Я вновь хотел несколько минут помолчать, но эта «традиция» мне уже надоела.
– Тогда пора заканчивать.
– О, если ты закончил, то мы можем пойти на эшафот. Или к стенке. Куда угодно. Да, я боюсь, но я готова, будь уверен, – ее голос действительно давал понять, что она уверена. Будто бы и не было в нем того страха, о котором она сказала. Вероятно, ее следовало уважать, но я лишь ждал разрешения этой ситуации с очередной пешкой. – Когда-нибудь и ты умрешь, Танский. Быть может, твоя жизнь будет настолько насыщенной, чтобы понять, в чем ты ошибся.
– Моя смерть – процесс естественный, а твоя – необходимый. Ты хороша, Милославская. В иных обстоятельствах от тебя была бы польза. Но наше знакомство сейчас завершится, и не так, как ты думаешь.
– А как же? – в ее голосе чувствовалось веселое напряжение.
Я подошел к углу, в котором до этого взял дневник. Вторым предметом, который я принес в камеру, была та самая пневматическая винтовка, что стояла, бережно прислоненная к стене. Я взял ее и начал рассматривать.
– Винтовка неплохая, если думать о внешнем виде. Красивая. Вероятно, красивая, как и ты, но я тебя не видел.
Мы усмехнулись одновременно.
– Пружинно-поршневая система, – я продолжал, – такими в тире стреляют.
– Да, и я стреляла в детстве.
– Разве ты думала тогда, что так же закончится твоя жизнь?
– Как – так же?
Она, похоже, действительно не понимала, что происходит.
– Просто. Просто закончится. Тебя не объявят предателем, о тебе не будут говорить, тебя просто забудут. И я надеюсь, что ты сейчас веришь, что попадешь в свой Рай на небе.
Я сломал ствол и вставил в него пульку. Было неудобно делать это с фонариком в руках, но нужен был свет. Я вскинул винтовку и прицелился. В какой-то миг я смотрел на все еще не верящее лицо и думал дать Милославской последнее слово.
– Но ты же не убьешь меня из пневматики! – наконец-то я услышал панику.
– Ты сегодня упоминала сатанистов, Милославская, – говорил я, смотря через мушку прицела, – они никогда не были сатанистами. Лишь чем-то более значимым, чем обычные люди.
– Ты же знаешь, что это слухи и сказки для детей, – ее голос дрожал и нервно смеялся, – их, скорее всего, никогда и не было! Такое не могло жить. Земля бы не вынесла!
– В глаз можно попробовать, – проговорил я тихо вместо ответа.

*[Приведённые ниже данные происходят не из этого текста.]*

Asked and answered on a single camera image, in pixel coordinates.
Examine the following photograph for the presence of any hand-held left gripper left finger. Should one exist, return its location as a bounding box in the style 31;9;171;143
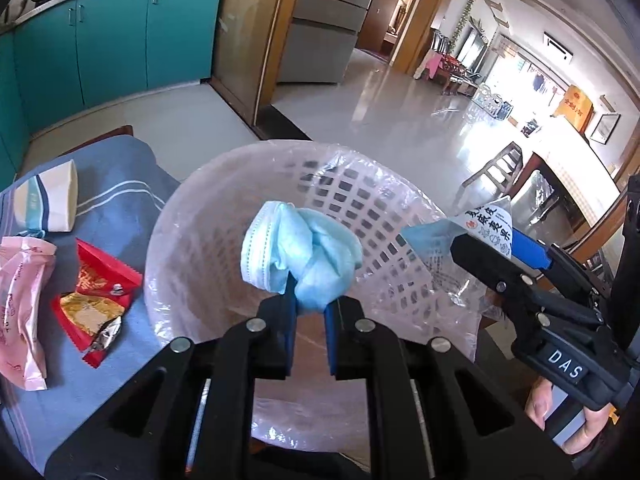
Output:
44;292;301;480

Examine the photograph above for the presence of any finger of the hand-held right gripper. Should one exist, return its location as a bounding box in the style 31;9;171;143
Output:
450;234;603;343
510;229;613;306

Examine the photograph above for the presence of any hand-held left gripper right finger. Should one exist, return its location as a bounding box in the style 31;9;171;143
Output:
324;296;576;480

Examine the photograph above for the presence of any white and blue printed wrapper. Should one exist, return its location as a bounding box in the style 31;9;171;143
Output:
402;195;516;321

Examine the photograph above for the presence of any clear plastic bag liner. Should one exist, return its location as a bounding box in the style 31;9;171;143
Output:
144;139;493;458

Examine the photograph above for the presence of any blue face mask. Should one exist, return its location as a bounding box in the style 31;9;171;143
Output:
240;201;365;316

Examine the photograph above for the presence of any person's right hand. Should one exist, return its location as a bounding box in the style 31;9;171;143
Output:
525;377;623;456

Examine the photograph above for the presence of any wooden dining table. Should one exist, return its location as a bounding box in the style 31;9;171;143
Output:
505;120;631;261

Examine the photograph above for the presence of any wooden stool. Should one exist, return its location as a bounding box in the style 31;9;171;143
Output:
460;141;523;196

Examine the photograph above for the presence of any orange cardboard box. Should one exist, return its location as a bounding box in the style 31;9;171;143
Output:
552;85;593;133

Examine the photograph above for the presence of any crate of bottles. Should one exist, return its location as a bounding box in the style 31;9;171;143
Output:
472;85;513;121

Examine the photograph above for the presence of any red foil wrapper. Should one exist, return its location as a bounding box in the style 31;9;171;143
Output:
51;238;143;368

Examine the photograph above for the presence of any pink hanging cloth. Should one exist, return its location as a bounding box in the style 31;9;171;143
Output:
417;52;443;81

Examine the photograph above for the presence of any flat screen television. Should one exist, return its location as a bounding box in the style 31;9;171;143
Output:
457;25;488;68

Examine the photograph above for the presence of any blue striped tablecloth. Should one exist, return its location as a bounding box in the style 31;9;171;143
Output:
0;135;181;476

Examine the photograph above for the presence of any green leaf garland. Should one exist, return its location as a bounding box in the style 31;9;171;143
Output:
447;0;481;53

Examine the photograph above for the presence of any pink printed snack packet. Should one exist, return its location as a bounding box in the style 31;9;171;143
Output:
0;235;57;392

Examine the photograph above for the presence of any striped paper cup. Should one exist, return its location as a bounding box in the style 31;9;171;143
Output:
12;159;79;233

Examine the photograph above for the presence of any grey refrigerator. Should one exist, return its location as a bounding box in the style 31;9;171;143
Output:
276;0;383;85

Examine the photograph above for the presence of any wood-framed glass sliding door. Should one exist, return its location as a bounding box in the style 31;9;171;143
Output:
212;0;308;128

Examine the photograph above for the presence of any teal kitchen cabinet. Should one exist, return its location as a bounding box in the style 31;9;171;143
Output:
0;0;226;176

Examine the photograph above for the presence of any framed wall picture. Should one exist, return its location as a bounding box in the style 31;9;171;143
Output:
589;112;621;143

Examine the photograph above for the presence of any white wall air conditioner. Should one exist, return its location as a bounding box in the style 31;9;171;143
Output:
542;32;573;63

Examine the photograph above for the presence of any wooden doorway frame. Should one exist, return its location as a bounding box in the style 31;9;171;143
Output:
357;0;463;73

Она хотела сказать что-то еще, но вместо этого я услышал слабый звук выстрела. В следующий миг она уже кричала с выбитым глазом. Было видно, что она старается прижать к нему руки. Я бы мог посмеяться и развязать ее, но это плохой ход. Целиться стало бы сложнее. Веки ее левого глаза были закрыты, по лицу текли две струйки крови. Она тряслась от боли, неверия и негодования.
– Да чтоб тебя, Танский! И не думай, что я буду просить о милости! Давай, стреляй же дальше, ну!
Теперь ее подгоняла боль. Я прицелился. Лицо дворянки исказило нетерпение. Ей было нестерпимо больно, но она старалась этого не показывать. Милославская желала скорейшего избавления от мук, желала смерти, отчего мне вдруг захотелось бросить ее так на несколько часов. Она продолжала говорить, а скорее кричать, но я ее уже не слушал. Стрельба практически в упор всегда особенно страшна для смертника. Это можно сравнить с лечением зубов – тебе в рот вставляют шприц, а ты ничего не можешь поделать и лишь закрываешь глаза. Вся разница в том, что у нее был закрыт только один глаз. Другой смотрел на меня с ненавистью и ожиданием, но почти уже ничего не видел. Я вновь приставил палец к губам.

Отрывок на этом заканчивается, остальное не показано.